The science behind drug addiction, and how drugs affect the body

It’s said we are creatures of habit. Sometimes though, those habits can turn into addictions. In this edition of The Healthy Side, we are going to explore drug addiction and its real effects on the body.

Drug addiction is an organic disease of the body. Using addictive substances literally changes the brain’s chemistry, leading to a strong physical dependency on them.

The brain is a very complex organ, made up of billions of cells called neurons. The connections between these neurons is what enables us to think, move, feel, act and essentially process every conscious and unconscious intake of environmental stimuli and respond accordingly.

You may have heard that there is electrical current in the brain.

A neurotransmitter can be excitatory or inhibitory—that is, it may contribute to exciting the next neuron or inhibiting its excitation. For our purposes, we are going to talk about a well-known excitatory neurotransmitter called dopamine. Dopamine, along with a few other neurotransmitters, is responsible for making you feel good.
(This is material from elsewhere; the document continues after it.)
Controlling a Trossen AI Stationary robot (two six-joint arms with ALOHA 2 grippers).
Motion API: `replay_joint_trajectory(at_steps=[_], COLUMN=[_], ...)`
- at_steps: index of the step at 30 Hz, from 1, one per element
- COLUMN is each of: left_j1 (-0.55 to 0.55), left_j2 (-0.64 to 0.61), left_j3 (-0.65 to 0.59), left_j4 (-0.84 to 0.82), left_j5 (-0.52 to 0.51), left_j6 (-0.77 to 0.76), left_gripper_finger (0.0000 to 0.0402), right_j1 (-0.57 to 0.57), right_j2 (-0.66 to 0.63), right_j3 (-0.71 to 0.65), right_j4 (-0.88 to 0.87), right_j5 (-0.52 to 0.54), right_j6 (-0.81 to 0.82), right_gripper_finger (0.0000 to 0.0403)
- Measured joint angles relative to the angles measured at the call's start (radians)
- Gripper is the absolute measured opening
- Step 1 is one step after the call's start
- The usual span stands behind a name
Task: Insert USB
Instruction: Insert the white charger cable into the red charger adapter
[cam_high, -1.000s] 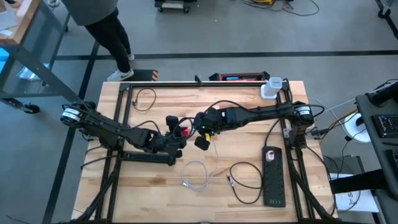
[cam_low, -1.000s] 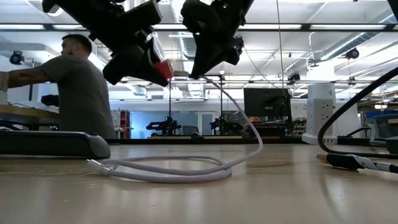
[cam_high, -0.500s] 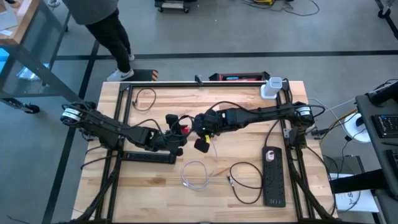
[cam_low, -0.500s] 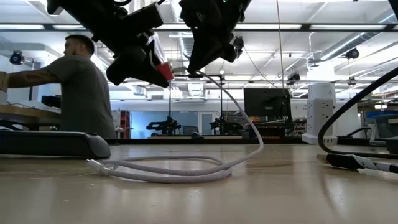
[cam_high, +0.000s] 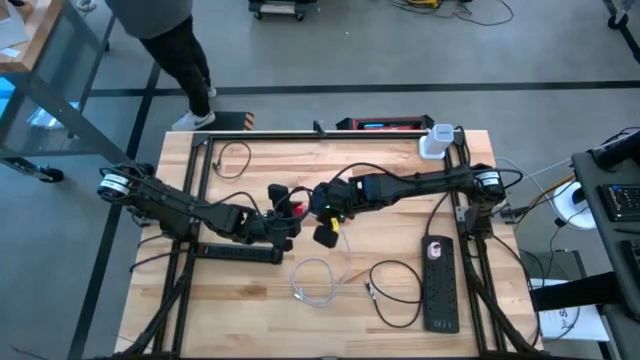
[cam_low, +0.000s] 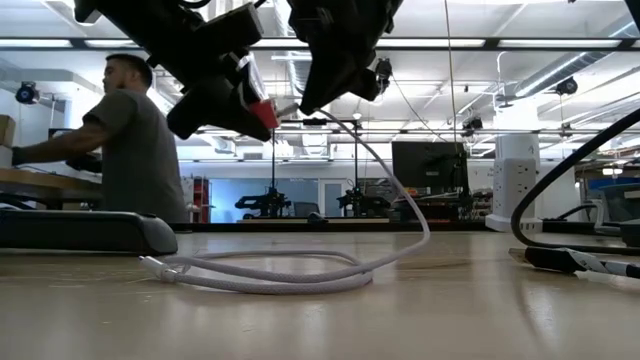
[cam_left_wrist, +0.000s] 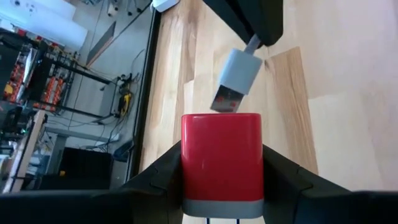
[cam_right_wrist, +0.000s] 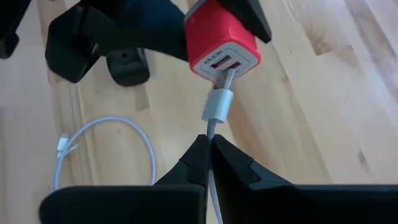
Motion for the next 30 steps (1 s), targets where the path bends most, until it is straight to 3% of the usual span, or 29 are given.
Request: replay_joint_trajectory(at_steps=[8, 30], left_j1=[-0.019, -0.032], left_j2=[0.001, 0.001], left_j3=[0.0, 0.0], left_j4=[0.001, -0.007], left_j5=[0.014, -0.002], left_j6=[0.066, -0.025], left_gripper_finger=[0.0133, 0.0133], right_j1=[0.0, -0.003], right_j2=[0.0, -0.002], right_j3=[0.0, 0.0], right_j4=[-0.003, 0.0], right_j5=[-0.023, -0.015], right_j6=[-0.013, 0.019], right_gripper_finger=[0.0, 0.0])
Once dopamine is released via transporters in the producing cell, called the presynaptic cell, it temporarily latches on to the receptors on the surface of its target, called the postsynaptic cell, and causes further actions to occur in that cell.
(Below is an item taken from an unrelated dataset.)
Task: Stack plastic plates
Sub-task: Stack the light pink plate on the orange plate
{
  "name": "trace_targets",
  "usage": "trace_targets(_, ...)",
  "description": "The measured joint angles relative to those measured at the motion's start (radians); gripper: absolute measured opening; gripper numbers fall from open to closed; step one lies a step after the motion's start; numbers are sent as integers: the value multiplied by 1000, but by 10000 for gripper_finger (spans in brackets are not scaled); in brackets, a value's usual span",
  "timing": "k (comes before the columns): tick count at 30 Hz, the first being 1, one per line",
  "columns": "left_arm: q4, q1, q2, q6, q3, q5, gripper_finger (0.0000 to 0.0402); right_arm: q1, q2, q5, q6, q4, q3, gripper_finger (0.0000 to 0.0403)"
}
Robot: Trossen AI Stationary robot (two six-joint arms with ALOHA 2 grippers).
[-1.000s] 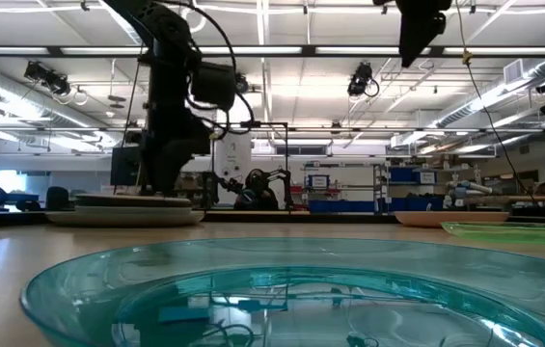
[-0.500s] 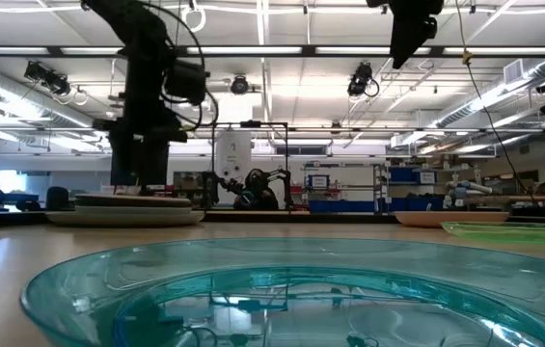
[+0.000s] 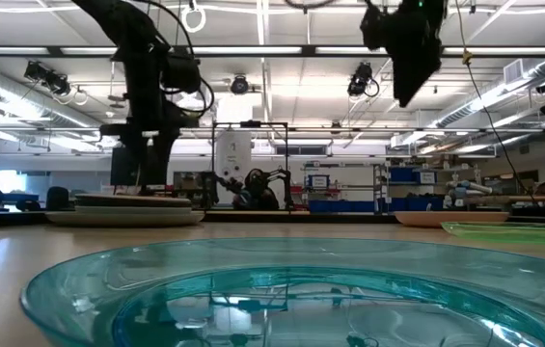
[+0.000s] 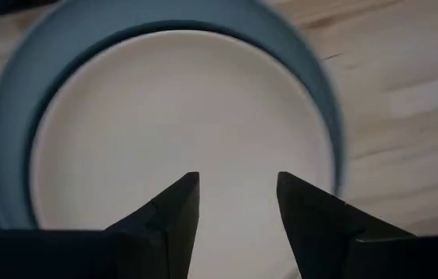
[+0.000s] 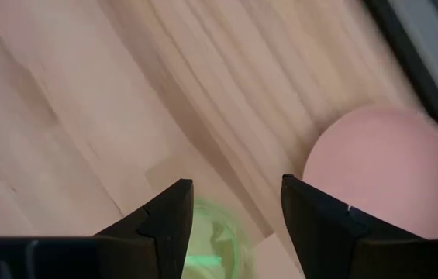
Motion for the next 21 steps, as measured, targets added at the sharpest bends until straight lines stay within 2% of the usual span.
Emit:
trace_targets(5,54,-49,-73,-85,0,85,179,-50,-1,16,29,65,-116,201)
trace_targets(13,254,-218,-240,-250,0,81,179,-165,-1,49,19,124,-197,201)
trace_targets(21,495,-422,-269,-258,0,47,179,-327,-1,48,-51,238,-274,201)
The dopamine itself is not taken in by the target cell—its binding is temporary and after a short period it is detached and taken back into the presynaptic cell.
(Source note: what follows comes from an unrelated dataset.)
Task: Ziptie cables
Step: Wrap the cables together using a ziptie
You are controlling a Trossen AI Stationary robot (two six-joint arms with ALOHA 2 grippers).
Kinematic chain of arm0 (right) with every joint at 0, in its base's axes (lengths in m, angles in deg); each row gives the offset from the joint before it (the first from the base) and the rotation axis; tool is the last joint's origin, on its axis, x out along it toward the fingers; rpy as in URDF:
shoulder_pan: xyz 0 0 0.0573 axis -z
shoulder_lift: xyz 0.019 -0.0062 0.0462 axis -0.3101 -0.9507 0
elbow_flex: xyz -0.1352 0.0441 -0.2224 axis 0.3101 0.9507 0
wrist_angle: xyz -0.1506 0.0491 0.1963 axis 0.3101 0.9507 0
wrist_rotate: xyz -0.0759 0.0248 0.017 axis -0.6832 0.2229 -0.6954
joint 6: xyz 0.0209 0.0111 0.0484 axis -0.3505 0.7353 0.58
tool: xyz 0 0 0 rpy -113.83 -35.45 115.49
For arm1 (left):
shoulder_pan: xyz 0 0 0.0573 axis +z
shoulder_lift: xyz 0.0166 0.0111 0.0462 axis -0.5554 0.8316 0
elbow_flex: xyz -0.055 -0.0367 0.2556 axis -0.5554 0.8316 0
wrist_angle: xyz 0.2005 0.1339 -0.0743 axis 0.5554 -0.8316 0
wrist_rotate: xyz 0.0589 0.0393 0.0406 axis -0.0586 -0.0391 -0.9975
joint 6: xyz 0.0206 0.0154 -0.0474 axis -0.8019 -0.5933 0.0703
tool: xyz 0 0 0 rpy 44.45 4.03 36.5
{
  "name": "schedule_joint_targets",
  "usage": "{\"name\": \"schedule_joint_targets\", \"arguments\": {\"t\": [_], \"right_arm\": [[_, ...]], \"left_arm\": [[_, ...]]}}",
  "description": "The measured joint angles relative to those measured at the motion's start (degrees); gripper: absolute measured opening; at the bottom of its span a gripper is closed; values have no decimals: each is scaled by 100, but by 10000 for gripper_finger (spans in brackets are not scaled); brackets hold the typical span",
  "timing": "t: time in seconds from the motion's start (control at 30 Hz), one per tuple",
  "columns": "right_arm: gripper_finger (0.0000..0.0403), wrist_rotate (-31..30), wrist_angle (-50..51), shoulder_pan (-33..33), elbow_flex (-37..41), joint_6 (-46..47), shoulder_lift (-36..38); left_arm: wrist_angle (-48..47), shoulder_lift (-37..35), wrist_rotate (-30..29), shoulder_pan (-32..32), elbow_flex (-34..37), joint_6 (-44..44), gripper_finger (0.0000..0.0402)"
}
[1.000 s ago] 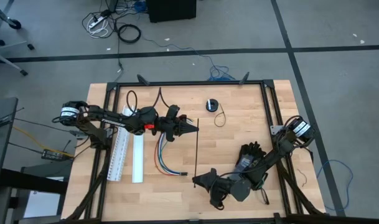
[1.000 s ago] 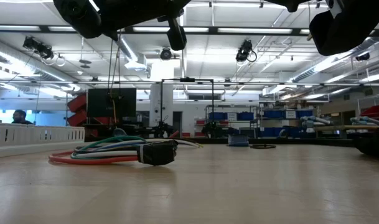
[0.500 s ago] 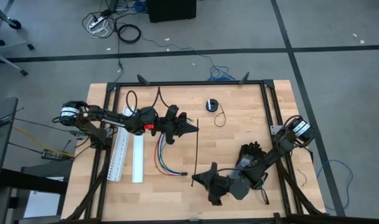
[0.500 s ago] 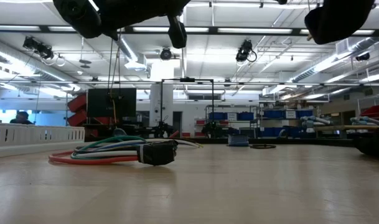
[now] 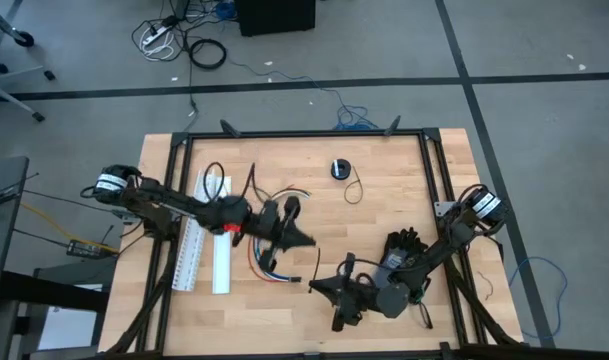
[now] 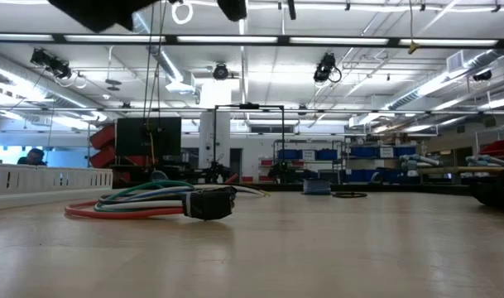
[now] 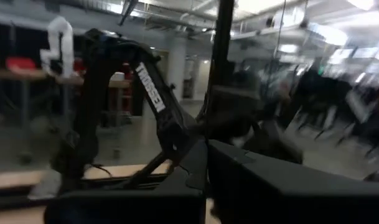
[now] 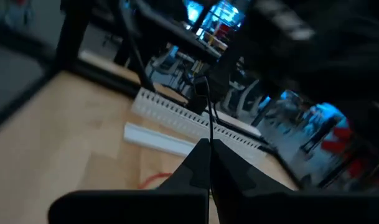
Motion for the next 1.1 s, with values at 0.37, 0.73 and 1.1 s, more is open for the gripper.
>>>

Substances can affect and alter this natural pathway in three broad ways:

  1. Overproduction of dopamine: the opioid family of substances such as heroin and fentanyl stimulate VTA to over-produce dopamine. This rush of abnormally large amounts of dopamine hits the user with a sudden and very strong feeling of euphoria.  An unfortunate side-effect of opioids is slowing down breathing. This can be particularly dangerous if mixed with other substances that also slow down the body such as alcohol, anti-anxiety medications and other opioids. Current statistics indicate every 19 minutes, someone dies from accidental prescription drug overdose (most of them containing opioids).
  2. Blockage of the transporters: drugs such as cocaine quickly enter the brain and bind to the transporters on the presynaptic cell, blocking dopamine from being taken back inside. This accumulates large amounts of dopamine in the space between these cells (called the synaptic cleft) and for longer. Constant presence of larger than normal levels of dopamine in the cleft causes the postsynaptic cell to be hyper-activated, leading to a prolonged feeling of euphoria. This establishes a powerful link between this feeling and the drug – which makes the user want to use it again.
  3. Stimulation and blockage: amphetamine family of drugs behave both like opioids and cocaine. In lower dosage, meth acts like cocaine in blocking the uptake of dopamine back to the presynaptic cell. In higher doses, in addition to the blocking effect, meth stimulates the presynaptic cell to release even more dopamine. Because of this dual effect, the accumulation of dopamine in the synaptic cleft becomes extreme, leading to dangerously high hyper-activation of the postsynaptic cell. This results in an extreme feeling of euphoria making meth incredibly addictive.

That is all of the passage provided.